Unten wegnehmen, oben verteilen: Nein sagt der VPOD

Stellungnahme zur Motion 11.4049 „Lohnentwicklung im Bundespersonalrecht“

Die Motion „Lohnentwicklung im Bundespersonalrecht“ schlägt vor, die bisherige leistungsabhängige aber verlässliche Lohnentwicklung durch ein willkürliches System zu ersetzten: Nur noch Top-Leute mit Entwicklungspotential sollen Anspruch auf Lohnerhöhung haben, dafür dürfe es für diese keine maximale Limite von 5% mehr geben.

Schon das jetzige Lohnsystem des Bundes führt dazu, dass bei den oberen Kadern kräftig Lohnerhöhungen und Prämien verteilt werden, während bei der Sekretärin und der Putzfrau die Beurteilungen schlechter ausfallen und deshalb bei Lohn und Prämien weniger passiert.

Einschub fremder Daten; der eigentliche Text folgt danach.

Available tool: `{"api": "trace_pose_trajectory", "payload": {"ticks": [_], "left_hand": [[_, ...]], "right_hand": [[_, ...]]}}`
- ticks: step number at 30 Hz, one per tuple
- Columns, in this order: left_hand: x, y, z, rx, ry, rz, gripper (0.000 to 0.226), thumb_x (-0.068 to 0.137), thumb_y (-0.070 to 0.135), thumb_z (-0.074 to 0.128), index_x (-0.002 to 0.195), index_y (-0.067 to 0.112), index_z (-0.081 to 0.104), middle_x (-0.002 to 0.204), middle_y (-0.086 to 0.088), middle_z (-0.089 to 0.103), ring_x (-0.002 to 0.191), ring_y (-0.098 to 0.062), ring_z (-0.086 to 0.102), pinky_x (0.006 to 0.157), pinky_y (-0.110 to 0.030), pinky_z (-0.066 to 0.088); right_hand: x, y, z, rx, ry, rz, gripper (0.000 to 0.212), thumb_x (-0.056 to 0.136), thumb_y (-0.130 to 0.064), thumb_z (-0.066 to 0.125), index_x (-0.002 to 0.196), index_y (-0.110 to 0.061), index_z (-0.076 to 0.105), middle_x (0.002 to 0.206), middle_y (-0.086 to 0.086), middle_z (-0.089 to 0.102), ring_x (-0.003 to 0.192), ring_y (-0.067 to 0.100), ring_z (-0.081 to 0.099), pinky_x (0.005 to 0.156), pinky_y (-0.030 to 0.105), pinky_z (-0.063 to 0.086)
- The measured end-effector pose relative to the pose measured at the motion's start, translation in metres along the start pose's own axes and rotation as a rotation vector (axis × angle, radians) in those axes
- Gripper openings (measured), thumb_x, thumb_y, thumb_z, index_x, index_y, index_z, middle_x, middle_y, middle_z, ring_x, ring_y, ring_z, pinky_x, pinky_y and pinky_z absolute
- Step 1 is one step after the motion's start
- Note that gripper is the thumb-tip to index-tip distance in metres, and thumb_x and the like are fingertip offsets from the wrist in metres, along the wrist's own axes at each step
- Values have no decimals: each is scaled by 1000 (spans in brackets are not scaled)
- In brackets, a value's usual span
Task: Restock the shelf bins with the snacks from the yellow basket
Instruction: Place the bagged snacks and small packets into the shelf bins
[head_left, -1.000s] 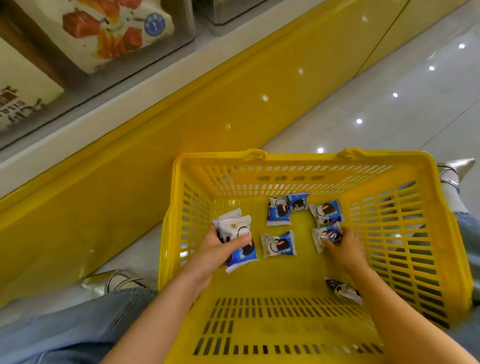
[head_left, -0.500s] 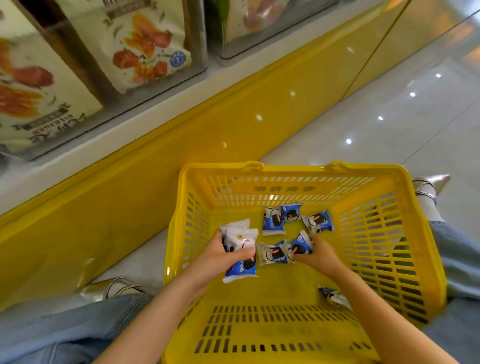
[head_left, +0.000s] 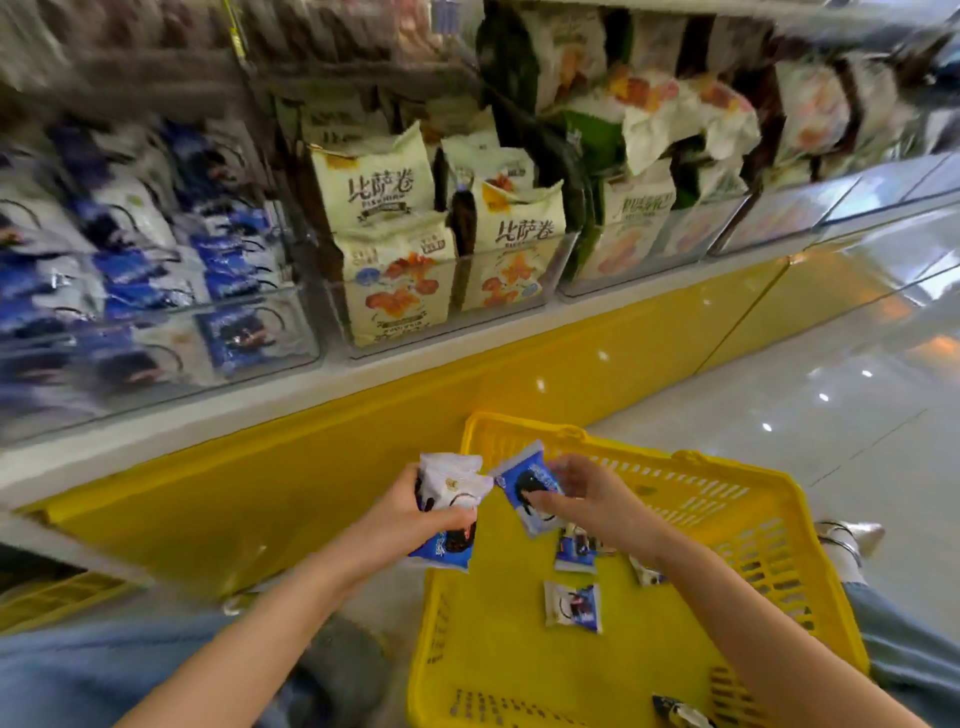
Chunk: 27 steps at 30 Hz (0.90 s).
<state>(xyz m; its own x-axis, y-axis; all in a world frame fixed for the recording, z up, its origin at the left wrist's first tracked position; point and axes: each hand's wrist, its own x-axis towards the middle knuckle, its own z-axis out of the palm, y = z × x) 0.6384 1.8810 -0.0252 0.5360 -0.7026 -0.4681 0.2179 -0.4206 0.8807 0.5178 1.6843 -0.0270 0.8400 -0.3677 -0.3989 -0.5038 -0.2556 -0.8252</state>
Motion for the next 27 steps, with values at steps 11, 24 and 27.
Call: {"api": "trace_pose_trajectory", "payload": {"ticks": [11,24,27], "left_hand": [[-78,49,-106,-91,299,368,42,73,30,72,106,37,47,103,21,59,80,22,55,60,2,41],[-127,53,-173,-558,446,602,58,59,49,65,115,34,53,98,26,66,92,12,60,65,0,43],[-134,51,-181,-581,458,633,52,59,51,65,108,37,55,99,27,66,93,12,59,71,-3,44]], "right_hand": [[-4,-180,44,-116,117,-485,22,87,-29,62,107,-35,56,110,-10,65,92,6,65,79,28,55],[97,-327,124,-831,419,-723,42,88,-29,63,125,-14,52,120,7,58,109,22,55,90,29,44],[132,-341,134,-1059,431,-637,50,91,-26,58,135,-10,41,122,16,57,110,32,56,84,34,46]]}}
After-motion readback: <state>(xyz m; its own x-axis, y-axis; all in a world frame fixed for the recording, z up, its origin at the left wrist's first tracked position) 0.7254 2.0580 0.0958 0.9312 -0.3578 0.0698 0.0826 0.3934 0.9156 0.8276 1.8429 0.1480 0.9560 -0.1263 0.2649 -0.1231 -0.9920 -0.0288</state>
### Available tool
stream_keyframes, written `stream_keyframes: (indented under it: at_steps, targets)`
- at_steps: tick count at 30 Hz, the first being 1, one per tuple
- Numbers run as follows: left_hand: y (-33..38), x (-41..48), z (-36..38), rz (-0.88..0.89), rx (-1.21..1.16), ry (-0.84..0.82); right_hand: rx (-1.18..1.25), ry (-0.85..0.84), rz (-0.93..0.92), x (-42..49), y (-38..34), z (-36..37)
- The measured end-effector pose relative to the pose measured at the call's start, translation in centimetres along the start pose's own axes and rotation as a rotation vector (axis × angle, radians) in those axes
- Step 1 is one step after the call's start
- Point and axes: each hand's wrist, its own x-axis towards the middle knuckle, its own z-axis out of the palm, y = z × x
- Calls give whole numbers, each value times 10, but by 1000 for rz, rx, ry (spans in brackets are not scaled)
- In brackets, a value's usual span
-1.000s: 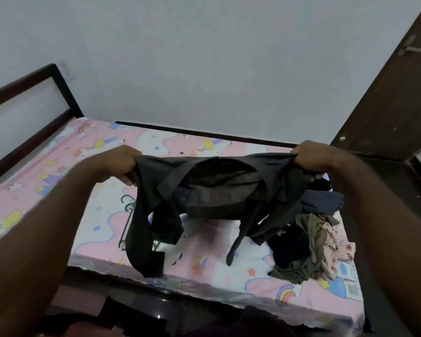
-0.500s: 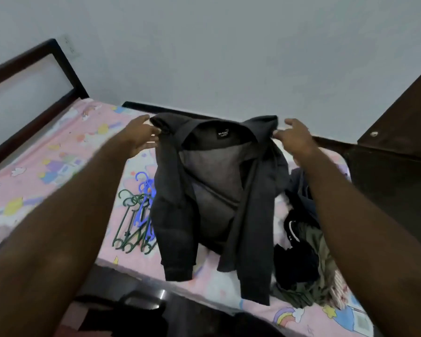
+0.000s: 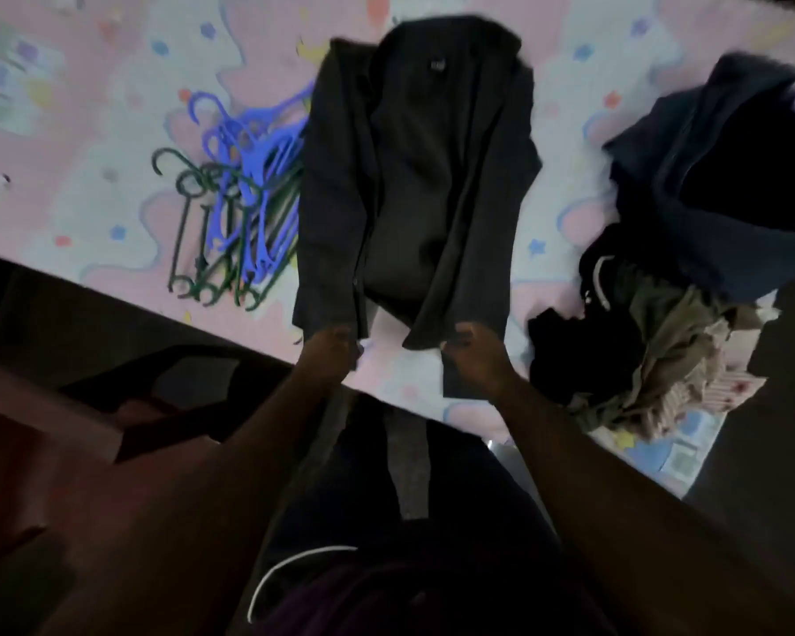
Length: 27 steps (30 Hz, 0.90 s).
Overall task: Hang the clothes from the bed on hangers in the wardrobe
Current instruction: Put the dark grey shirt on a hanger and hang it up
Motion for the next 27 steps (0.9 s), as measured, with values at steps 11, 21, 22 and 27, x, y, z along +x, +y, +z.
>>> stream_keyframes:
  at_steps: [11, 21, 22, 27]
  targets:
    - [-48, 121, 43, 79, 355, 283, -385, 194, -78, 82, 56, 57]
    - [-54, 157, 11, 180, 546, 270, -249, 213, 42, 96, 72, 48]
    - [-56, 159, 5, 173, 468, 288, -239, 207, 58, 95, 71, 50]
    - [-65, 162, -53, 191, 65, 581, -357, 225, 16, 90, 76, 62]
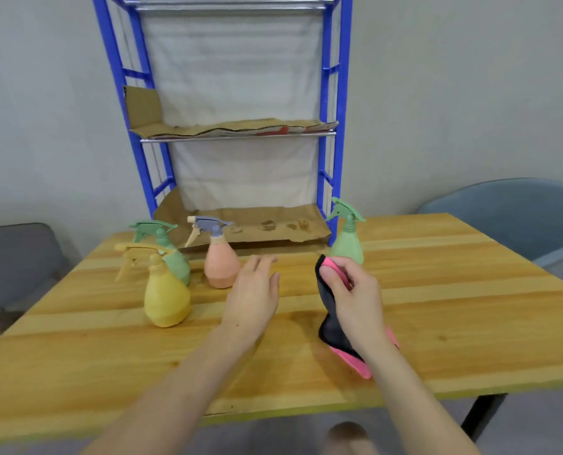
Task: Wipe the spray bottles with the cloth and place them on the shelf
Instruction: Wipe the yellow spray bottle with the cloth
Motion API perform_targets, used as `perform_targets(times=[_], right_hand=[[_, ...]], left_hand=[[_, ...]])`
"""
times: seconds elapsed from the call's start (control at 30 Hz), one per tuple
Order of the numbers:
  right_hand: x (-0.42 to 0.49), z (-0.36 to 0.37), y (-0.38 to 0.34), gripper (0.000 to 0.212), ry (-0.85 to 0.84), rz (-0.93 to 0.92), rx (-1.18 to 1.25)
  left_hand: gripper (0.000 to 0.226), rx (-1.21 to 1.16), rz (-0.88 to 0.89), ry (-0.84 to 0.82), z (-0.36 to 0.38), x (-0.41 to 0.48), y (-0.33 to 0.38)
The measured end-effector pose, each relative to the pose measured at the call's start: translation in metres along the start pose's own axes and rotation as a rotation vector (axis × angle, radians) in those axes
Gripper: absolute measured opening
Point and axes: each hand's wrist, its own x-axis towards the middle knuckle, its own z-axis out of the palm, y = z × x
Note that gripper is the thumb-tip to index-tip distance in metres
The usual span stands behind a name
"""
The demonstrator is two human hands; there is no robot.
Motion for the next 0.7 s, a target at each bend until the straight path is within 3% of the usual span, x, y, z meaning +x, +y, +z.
perform_targets(times=[0.47, 0.7], right_hand=[[0.006, 0.140, -0.065, 0.012, -0.201, -0.141, 0.065], [0.006, 0.157, -0.069, 0.011, -0.249, -0.117, 0.089]], left_hand=[[0.022, 0.289, 0.004, 0.324, -0.155, -0.034, -0.107], [0.028, 0.315, -0.127, 0.262, -0.194, -0.010, -0.137]])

Die Arbeit in der Bundesverwaltung ist in den meisten Fällen nicht quantitativ messbar wie die Anzahl verkaufter Kühlschränke durch einen Kundenberater. Leistungsbeurteilungen in der Verwaltung sind von subjektiven Einschätzungen durch Vorgesetzte abhängig. Das Leistungslohnsystem sollte deshalb eher abgebaut statt noch weiter ausgebaut werden.

Kurz: Wir brauchen kein neues Lohnsystem in der Bundesverwaltung, bei dem sich die Lohnschere zwischen hohen und niedrigen Einkommen noch mehr auftut und bei welchem die Lohnentwicklung willkürlich wird.